■ **DIRECTIONS FOR THIS TASK**: When the line containing "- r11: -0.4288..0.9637" appears in the entries below, begin printing there and stop after the line containing "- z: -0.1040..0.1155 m"; print each of those lines exactly and no other line.

■ **INPUT DATA**:
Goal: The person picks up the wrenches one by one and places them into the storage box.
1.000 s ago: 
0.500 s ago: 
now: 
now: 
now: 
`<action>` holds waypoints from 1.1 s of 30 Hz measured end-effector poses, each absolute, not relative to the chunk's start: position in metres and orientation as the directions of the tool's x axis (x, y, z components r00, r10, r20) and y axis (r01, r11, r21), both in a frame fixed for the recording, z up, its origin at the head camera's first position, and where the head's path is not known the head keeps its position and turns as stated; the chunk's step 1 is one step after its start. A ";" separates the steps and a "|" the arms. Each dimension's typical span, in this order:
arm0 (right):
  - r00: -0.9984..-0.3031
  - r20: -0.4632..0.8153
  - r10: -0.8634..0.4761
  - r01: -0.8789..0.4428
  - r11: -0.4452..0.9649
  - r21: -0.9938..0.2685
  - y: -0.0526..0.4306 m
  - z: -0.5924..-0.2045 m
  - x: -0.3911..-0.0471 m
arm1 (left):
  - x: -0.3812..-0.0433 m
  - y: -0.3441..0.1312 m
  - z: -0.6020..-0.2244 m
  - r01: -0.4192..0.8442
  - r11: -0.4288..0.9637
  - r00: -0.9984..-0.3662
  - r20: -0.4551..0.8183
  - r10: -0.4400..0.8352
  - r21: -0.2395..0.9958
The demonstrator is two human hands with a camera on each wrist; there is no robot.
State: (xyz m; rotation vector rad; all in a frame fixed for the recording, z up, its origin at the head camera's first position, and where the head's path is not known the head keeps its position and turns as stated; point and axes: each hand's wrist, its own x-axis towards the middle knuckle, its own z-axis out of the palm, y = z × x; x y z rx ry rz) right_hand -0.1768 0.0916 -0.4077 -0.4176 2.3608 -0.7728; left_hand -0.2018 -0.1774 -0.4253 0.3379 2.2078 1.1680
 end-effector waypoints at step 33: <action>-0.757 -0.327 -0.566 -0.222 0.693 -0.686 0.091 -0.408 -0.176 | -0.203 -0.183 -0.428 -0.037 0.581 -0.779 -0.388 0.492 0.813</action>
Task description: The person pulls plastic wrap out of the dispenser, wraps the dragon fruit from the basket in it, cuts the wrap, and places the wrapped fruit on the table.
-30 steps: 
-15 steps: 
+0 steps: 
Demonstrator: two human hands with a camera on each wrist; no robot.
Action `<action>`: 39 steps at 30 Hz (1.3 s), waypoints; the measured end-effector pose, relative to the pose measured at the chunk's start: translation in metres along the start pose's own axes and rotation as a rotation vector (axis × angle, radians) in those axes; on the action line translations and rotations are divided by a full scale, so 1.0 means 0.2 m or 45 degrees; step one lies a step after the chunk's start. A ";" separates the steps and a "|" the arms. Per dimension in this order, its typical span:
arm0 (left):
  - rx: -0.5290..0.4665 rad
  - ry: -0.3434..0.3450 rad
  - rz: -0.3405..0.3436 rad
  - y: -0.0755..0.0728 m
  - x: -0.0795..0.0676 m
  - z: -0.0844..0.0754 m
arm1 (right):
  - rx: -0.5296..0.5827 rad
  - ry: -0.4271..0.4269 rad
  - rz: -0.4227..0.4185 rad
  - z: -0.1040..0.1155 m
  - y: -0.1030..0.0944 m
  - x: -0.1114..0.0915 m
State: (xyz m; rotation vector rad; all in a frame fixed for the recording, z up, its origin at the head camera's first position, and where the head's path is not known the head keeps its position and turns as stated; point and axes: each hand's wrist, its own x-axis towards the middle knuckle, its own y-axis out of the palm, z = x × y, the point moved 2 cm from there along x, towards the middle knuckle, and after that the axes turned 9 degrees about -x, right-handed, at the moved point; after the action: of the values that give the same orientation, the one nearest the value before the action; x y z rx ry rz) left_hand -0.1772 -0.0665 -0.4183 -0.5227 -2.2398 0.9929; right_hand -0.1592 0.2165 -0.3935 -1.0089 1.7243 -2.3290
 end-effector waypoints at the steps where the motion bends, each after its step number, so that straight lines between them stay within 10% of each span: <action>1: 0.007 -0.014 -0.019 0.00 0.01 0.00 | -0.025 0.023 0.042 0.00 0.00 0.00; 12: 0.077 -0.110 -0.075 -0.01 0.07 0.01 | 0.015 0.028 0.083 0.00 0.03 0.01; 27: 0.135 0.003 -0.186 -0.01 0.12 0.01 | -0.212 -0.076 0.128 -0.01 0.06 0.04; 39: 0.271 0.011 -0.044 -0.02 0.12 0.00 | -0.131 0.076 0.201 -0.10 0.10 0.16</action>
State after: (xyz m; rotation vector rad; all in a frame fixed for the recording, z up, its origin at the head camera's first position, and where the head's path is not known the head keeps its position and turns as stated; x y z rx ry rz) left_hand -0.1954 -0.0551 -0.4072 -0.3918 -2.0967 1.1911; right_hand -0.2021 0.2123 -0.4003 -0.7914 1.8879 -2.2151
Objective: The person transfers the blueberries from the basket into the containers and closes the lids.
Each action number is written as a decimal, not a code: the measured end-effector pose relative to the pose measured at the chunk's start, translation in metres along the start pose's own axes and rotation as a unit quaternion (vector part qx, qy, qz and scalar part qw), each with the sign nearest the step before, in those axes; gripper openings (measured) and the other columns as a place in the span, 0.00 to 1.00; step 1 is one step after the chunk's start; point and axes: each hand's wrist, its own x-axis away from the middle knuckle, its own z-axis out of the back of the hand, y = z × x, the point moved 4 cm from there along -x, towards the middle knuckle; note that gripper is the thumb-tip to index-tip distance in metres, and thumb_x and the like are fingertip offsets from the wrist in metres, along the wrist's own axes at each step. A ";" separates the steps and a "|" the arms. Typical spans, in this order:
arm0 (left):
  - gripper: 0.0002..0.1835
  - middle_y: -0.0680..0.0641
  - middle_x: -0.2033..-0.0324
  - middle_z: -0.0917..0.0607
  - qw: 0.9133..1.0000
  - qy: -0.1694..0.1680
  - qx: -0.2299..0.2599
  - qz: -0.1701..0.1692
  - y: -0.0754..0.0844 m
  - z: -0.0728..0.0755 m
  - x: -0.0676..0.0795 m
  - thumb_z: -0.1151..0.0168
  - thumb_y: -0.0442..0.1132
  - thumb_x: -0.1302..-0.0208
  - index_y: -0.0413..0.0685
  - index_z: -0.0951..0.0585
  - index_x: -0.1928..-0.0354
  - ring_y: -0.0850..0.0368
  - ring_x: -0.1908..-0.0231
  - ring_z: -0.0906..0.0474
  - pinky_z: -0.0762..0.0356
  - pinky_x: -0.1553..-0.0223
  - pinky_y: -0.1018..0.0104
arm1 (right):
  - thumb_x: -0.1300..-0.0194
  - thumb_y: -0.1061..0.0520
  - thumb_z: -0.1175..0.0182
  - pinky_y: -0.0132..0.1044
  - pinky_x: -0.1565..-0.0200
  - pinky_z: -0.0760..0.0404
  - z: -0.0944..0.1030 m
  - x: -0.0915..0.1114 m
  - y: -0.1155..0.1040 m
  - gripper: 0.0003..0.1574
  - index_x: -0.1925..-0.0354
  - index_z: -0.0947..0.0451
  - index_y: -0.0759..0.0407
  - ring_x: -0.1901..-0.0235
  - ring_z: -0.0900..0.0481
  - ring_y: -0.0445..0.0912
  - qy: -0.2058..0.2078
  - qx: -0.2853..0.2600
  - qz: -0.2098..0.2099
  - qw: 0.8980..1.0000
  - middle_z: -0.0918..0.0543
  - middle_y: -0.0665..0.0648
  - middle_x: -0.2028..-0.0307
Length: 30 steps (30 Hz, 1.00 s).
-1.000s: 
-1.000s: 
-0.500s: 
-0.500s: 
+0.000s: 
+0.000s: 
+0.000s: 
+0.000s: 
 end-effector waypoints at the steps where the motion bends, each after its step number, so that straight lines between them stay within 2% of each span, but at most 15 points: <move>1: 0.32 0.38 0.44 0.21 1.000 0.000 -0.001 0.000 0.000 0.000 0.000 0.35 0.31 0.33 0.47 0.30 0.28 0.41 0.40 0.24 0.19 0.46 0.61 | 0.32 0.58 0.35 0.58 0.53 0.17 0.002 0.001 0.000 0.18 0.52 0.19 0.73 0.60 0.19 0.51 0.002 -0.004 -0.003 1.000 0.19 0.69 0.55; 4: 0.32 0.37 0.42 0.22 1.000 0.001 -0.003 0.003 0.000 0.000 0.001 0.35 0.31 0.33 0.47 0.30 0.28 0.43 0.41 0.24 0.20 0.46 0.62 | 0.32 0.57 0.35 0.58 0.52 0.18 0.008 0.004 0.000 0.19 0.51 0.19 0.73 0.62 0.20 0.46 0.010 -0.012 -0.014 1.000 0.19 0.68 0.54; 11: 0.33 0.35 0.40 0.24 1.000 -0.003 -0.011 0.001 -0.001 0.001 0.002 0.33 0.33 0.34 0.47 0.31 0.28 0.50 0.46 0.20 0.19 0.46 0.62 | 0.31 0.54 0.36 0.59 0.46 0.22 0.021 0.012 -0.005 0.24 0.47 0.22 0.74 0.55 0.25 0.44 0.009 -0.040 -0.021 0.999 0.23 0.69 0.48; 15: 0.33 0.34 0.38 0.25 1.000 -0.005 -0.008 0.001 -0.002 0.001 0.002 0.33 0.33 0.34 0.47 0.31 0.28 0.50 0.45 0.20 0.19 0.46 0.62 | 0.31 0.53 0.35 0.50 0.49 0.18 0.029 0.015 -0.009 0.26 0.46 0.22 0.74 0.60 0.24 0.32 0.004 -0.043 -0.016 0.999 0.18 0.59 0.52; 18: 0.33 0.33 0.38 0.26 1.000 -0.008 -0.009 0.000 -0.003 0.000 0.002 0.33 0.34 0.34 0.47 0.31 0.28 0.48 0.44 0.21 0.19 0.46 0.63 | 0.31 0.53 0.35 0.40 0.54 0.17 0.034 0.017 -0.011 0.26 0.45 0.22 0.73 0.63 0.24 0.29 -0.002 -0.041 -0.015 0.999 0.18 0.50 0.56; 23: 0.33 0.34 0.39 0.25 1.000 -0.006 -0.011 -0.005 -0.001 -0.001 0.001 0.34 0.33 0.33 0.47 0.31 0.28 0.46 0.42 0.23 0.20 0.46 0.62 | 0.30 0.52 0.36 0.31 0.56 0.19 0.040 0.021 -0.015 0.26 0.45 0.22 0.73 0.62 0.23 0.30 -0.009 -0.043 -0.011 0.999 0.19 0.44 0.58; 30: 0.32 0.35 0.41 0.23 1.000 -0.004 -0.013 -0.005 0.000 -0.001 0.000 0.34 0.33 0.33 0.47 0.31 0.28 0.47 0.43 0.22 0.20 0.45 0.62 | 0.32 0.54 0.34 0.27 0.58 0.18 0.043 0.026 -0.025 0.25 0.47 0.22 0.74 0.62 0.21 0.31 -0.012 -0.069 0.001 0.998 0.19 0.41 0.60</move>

■ **EXERCISE RESPONSE**:
  - r11: -0.4288..0.9637
  - r00: -0.9984..-0.3662
  - r20: -0.4551..0.8183
  - r10: -0.4400..0.8352
  - r21: -0.2395..0.9958
The demonstrator is two human hands with a camera on each wrist; there is no robot.
State: (xyz m; rotation vector rad; all in a frame fixed for the recording, z up, its origin at the head camera's first position, and where the head's path is not known the head keeps its position and turns as stated; point and axes: each hand's wrist, its own x-axis towards the middle knuckle, its own z-axis out of the palm, y = z × x; x y z rx ry rz) right_hand -0.1768 0.0916 -0.4077 -0.4176 2.3608 -0.7728; left_hand -0.2018 -0.1774 -0.4253 0.3379 2.2078 1.1680
 end-effector waypoints at step 33: <action>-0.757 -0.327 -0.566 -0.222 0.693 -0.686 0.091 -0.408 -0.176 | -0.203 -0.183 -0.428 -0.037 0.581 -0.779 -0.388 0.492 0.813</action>
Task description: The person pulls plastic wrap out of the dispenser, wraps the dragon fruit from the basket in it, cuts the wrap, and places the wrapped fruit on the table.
-30 steps: 
-15 steps: 
+0 steps: 
Demonstrator: two human hands with a camera on each wrist; no robot.
Action `<action>`: 39 steps at 30 Hz (1.3 s), waypoints; the measured end-effector pose, relative to the pose measured at the chunk's start: translation in metres along the start pose's own axes and rotation as a rotation vector (axis × angle, radians) in those axes; on the action line translations and rotations are divided by a full scale, so 1.0 means 0.2 m or 45 degrees; step one lies a step after the chunk's start. A ";" separates the steps and a "|" the arms. Per dimension in this order, its typical span:
arm0 (left):
  - rx: -0.5290..0.4665 rad
  - ry: -0.3434..0.3450 rad
  - rz: -0.3405..0.3436 rad
  - y: -0.0755..0.0728 m
  - x: -0.0795..0.0676 m
  - z: -0.0844..0.0754 m
arm1 (right):
  - rx: -0.5296..0.5827 rad
  - ry: -0.4271..0.4269 rad
  - rz: -0.4227..0.4185 rad
  - z: -0.1040..0.1155 m

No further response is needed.